▸ **What this task involves**
Each record is to be printed again precisely as it reads.

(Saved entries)
============
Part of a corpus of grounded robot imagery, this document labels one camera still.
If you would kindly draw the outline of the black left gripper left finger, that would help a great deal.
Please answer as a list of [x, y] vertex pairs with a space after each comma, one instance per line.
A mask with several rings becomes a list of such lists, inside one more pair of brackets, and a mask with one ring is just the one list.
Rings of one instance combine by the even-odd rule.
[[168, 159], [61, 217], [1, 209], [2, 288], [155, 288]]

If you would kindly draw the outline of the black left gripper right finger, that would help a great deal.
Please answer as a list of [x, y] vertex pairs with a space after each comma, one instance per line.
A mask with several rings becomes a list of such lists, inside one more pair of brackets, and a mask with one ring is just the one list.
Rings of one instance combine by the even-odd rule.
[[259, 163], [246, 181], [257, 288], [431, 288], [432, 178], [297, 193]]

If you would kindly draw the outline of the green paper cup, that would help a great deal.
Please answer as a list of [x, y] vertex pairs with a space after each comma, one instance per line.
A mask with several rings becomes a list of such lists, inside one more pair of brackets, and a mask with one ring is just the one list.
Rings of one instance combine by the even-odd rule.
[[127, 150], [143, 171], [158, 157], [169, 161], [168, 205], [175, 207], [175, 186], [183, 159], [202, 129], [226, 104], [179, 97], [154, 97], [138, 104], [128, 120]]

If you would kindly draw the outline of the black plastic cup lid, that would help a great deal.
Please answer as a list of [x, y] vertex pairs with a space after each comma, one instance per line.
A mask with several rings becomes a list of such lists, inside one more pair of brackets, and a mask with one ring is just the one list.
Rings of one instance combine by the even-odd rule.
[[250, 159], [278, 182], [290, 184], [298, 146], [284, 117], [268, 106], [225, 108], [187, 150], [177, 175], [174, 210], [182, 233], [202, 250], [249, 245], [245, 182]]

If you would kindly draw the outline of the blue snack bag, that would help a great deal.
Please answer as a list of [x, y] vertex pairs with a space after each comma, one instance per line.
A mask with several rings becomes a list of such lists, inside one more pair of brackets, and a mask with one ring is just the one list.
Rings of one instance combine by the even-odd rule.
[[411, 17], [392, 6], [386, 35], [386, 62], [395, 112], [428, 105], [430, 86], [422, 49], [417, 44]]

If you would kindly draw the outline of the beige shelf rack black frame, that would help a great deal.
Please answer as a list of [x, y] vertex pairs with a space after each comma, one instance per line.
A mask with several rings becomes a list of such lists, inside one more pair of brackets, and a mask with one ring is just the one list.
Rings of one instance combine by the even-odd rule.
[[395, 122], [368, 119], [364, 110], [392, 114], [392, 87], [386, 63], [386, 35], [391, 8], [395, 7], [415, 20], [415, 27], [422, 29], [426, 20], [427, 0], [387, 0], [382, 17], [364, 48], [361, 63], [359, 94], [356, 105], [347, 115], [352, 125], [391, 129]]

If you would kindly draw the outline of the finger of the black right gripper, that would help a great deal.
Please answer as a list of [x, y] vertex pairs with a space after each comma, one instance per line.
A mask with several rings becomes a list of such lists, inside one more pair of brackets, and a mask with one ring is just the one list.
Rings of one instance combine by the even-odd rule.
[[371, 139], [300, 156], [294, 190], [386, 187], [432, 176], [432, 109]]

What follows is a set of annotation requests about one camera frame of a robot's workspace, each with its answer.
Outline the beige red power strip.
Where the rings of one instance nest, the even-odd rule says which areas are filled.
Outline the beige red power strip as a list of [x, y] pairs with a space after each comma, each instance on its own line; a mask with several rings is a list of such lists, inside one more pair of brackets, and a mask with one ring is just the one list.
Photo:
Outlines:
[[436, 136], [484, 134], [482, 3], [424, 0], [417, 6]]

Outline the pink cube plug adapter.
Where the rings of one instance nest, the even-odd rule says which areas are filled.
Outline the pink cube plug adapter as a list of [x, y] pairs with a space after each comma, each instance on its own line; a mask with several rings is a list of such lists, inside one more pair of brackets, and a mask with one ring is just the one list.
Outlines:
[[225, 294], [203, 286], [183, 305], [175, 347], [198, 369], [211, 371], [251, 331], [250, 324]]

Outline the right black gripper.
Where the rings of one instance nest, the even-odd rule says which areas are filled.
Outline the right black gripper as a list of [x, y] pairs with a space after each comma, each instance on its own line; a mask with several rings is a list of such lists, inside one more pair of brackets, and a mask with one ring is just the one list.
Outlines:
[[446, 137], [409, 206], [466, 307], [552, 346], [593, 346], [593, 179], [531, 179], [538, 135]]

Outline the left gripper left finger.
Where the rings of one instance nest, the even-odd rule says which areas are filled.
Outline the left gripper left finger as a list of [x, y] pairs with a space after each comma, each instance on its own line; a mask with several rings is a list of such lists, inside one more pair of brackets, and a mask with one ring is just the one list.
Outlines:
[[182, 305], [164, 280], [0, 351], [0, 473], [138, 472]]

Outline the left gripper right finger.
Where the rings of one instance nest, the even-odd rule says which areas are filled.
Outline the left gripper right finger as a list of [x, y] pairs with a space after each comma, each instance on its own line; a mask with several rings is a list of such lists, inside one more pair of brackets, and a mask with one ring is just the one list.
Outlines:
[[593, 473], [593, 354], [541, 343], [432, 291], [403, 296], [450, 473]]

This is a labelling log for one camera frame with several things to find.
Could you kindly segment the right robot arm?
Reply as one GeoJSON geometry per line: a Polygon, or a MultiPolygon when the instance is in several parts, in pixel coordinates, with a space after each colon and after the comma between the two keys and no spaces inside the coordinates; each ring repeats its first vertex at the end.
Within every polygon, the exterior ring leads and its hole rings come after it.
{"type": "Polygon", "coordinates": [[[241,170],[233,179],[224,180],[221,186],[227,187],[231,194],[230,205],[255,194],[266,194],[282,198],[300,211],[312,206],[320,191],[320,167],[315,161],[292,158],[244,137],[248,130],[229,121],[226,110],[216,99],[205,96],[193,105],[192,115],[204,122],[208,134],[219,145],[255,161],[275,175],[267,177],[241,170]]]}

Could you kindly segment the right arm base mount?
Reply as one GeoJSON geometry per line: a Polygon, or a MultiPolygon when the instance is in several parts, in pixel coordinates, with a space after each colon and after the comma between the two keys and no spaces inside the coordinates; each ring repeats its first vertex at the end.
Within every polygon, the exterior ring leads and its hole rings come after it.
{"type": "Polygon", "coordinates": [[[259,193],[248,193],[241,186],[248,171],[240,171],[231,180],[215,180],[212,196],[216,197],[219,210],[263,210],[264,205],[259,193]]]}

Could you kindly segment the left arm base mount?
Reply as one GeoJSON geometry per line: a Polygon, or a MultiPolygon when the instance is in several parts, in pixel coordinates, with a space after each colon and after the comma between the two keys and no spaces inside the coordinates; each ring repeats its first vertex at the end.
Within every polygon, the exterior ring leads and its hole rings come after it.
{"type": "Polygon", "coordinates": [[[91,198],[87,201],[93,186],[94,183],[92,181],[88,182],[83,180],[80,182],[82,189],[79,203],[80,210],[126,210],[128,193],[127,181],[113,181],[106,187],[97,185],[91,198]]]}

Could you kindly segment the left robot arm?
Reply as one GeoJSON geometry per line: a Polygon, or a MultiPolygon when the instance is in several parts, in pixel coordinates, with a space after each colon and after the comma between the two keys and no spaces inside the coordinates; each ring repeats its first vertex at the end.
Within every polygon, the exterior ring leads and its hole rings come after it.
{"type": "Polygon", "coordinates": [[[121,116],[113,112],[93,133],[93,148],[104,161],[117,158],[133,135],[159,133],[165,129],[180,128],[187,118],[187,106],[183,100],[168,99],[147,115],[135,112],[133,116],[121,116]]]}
============
▸ **Answer below**
Part of a corpus of grounded robot imagery, this document labels one camera still.
If you would kindly draw the outline of the black left gripper left finger, that would help a great deal.
Please answer as a list of [x, y] vertex pairs with a space after each comma, one instance per line.
A mask with several rings becomes a list of such lists, inside one more pair of brackets, and a mask with one ring is just the one list.
Rings of one instance combine by the even-odd rule.
[[168, 159], [61, 217], [1, 209], [2, 288], [155, 288]]

If you would kindly draw the outline of the black left gripper right finger, that would help a great deal.
Please answer as a list of [x, y] vertex pairs with a space after each comma, one instance per line.
A mask with several rings becomes a list of such lists, inside one more pair of brackets, and a mask with one ring is just the one list.
Rings of one instance combine by the even-odd rule.
[[259, 163], [246, 181], [257, 288], [431, 288], [432, 178], [297, 193]]

If you would kindly draw the outline of the green paper cup, that would help a great deal.
Please answer as a list of [x, y] vertex pairs with a space after each comma, one instance per line.
A mask with several rings becomes a list of such lists, inside one more pair of brackets, and a mask with one ring is just the one list.
Rings of one instance combine by the even-odd rule.
[[127, 150], [143, 171], [158, 157], [169, 161], [168, 205], [175, 207], [175, 186], [183, 159], [202, 129], [226, 104], [179, 97], [154, 97], [138, 104], [128, 120]]

If you would kindly draw the outline of the black plastic cup lid, that would help a great deal.
Please answer as a list of [x, y] vertex pairs with a space after each comma, one instance per line.
A mask with several rings becomes a list of such lists, inside one more pair of brackets, and a mask with one ring is just the one list.
Rings of one instance combine by the even-odd rule.
[[250, 159], [278, 182], [290, 184], [298, 146], [284, 117], [268, 106], [225, 108], [187, 150], [177, 175], [174, 210], [182, 233], [202, 250], [249, 245], [245, 182]]

If you would kindly draw the outline of the blue snack bag, that would help a great deal.
Please answer as a list of [x, y] vertex pairs with a space after each comma, one instance per line.
A mask with several rings becomes a list of such lists, inside one more pair of brackets, and a mask with one ring is just the one list.
Rings of one instance combine by the even-odd rule.
[[411, 17], [392, 6], [386, 35], [386, 62], [395, 112], [428, 105], [430, 86], [422, 49], [417, 44]]

If you would kindly draw the outline of the beige shelf rack black frame, that would help a great deal.
Please answer as a list of [x, y] vertex pairs with a space after each comma, one instance per line.
A mask with several rings becomes a list of such lists, inside one more pair of brackets, and a mask with one ring is just the one list.
Rings of one instance combine by the even-odd rule.
[[395, 122], [368, 119], [364, 110], [392, 114], [392, 87], [386, 63], [386, 35], [391, 8], [395, 7], [415, 20], [415, 27], [422, 29], [426, 20], [427, 0], [387, 0], [382, 17], [364, 48], [361, 63], [359, 94], [356, 105], [347, 115], [352, 125], [391, 129]]

If you would kindly draw the outline of the finger of the black right gripper, that would help a great deal.
Please answer as a list of [x, y] vertex pairs with a space after each comma, one instance per line.
A mask with several rings becomes a list of such lists, inside one more pair of brackets, and a mask with one ring is just the one list.
Rings of one instance combine by the even-odd rule.
[[371, 139], [300, 156], [294, 190], [386, 187], [432, 176], [432, 109]]

What follows is a set of annotation requests about one camera frame of a robot's workspace, each with its answer.
Outline the beige red power strip.
Where the rings of one instance nest, the even-odd rule says which areas are filled.
Outline the beige red power strip as a list of [x, y] pairs with a space after each comma, each instance on its own line; a mask with several rings is a list of such lists, inside one more pair of brackets, and a mask with one ring is just the one list.
Photo:
Outlines:
[[436, 136], [484, 134], [482, 3], [424, 0], [417, 6]]

Outline the pink cube plug adapter.
Where the rings of one instance nest, the even-odd rule says which areas are filled.
Outline the pink cube plug adapter as a list of [x, y] pairs with a space after each comma, each instance on its own line; a mask with several rings is a list of such lists, inside one more pair of brackets, and a mask with one ring is just the one list.
Outlines:
[[225, 294], [203, 286], [183, 305], [175, 347], [198, 369], [211, 371], [251, 331], [250, 324]]

Outline the right black gripper.
Where the rings of one instance nest, the even-odd rule says which areas are filled.
Outline the right black gripper as a list of [x, y] pairs with a space after each comma, each instance on its own line; a mask with several rings is a list of such lists, inside one more pair of brackets, and a mask with one ring is just the one list.
Outlines:
[[446, 137], [409, 206], [466, 307], [552, 346], [593, 346], [593, 179], [531, 179], [538, 135]]

Outline the left gripper left finger.
Where the rings of one instance nest, the even-odd rule says which areas are filled.
Outline the left gripper left finger as a list of [x, y] pairs with a space after each comma, each instance on its own line; a mask with several rings is a list of such lists, inside one more pair of brackets, and a mask with one ring is just the one list.
Outlines:
[[182, 305], [164, 280], [0, 351], [0, 473], [138, 472]]

Outline the left gripper right finger.
Where the rings of one instance nest, the even-odd rule says which areas are filled.
Outline the left gripper right finger as a list of [x, y] pairs with a space after each comma, each instance on its own line; a mask with several rings is a list of such lists, inside one more pair of brackets, and a mask with one ring is just the one list.
Outlines:
[[593, 473], [593, 354], [541, 343], [432, 291], [403, 296], [450, 473]]

This is a labelling log for one camera frame with several things to find.
Could you kindly segment the right robot arm?
Reply as one GeoJSON geometry per line: a Polygon, or a MultiPolygon when the instance is in several parts, in pixel coordinates, with a space after each colon and after the comma between the two keys and no spaces inside the coordinates; each ring repeats its first vertex at the end.
Within every polygon, the exterior ring leads and its hole rings come after it.
{"type": "Polygon", "coordinates": [[[241,170],[233,179],[224,180],[221,186],[227,187],[231,194],[230,205],[255,194],[266,194],[282,198],[300,211],[312,206],[320,191],[320,167],[315,161],[292,158],[244,137],[248,130],[229,121],[226,110],[216,99],[205,96],[193,105],[192,115],[204,122],[208,134],[219,145],[255,161],[275,175],[267,177],[241,170]]]}

Could you kindly segment the right arm base mount?
Reply as one GeoJSON geometry per line: a Polygon, or a MultiPolygon when the instance is in several parts, in pixel coordinates, with a space after each colon and after the comma between the two keys and no spaces inside the coordinates; each ring repeats its first vertex at the end.
Within every polygon, the exterior ring leads and its hole rings come after it.
{"type": "Polygon", "coordinates": [[[259,193],[248,193],[241,186],[248,171],[240,171],[231,180],[215,180],[212,196],[216,197],[219,210],[263,210],[264,205],[259,193]]]}

Could you kindly segment the left arm base mount?
Reply as one GeoJSON geometry per line: a Polygon, or a MultiPolygon when the instance is in several parts, in pixel coordinates, with a space after each colon and after the comma between the two keys and no spaces inside the coordinates; each ring repeats its first vertex at the end.
Within every polygon, the exterior ring leads and its hole rings come after it.
{"type": "Polygon", "coordinates": [[[91,198],[87,201],[93,186],[94,183],[92,181],[88,182],[83,180],[80,182],[82,189],[79,203],[80,210],[126,210],[128,193],[127,181],[113,181],[106,187],[97,185],[91,198]]]}

Could you kindly segment the left robot arm?
Reply as one GeoJSON geometry per line: a Polygon, or a MultiPolygon when the instance is in several parts, in pixel coordinates, with a space after each colon and after the comma between the two keys and no spaces inside the coordinates; each ring repeats its first vertex at the end.
Within every polygon, the exterior ring leads and its hole rings come after it.
{"type": "Polygon", "coordinates": [[[121,116],[113,112],[93,133],[93,148],[104,161],[117,158],[133,135],[159,133],[165,129],[180,128],[187,118],[187,106],[183,100],[168,99],[147,115],[135,112],[133,116],[121,116]]]}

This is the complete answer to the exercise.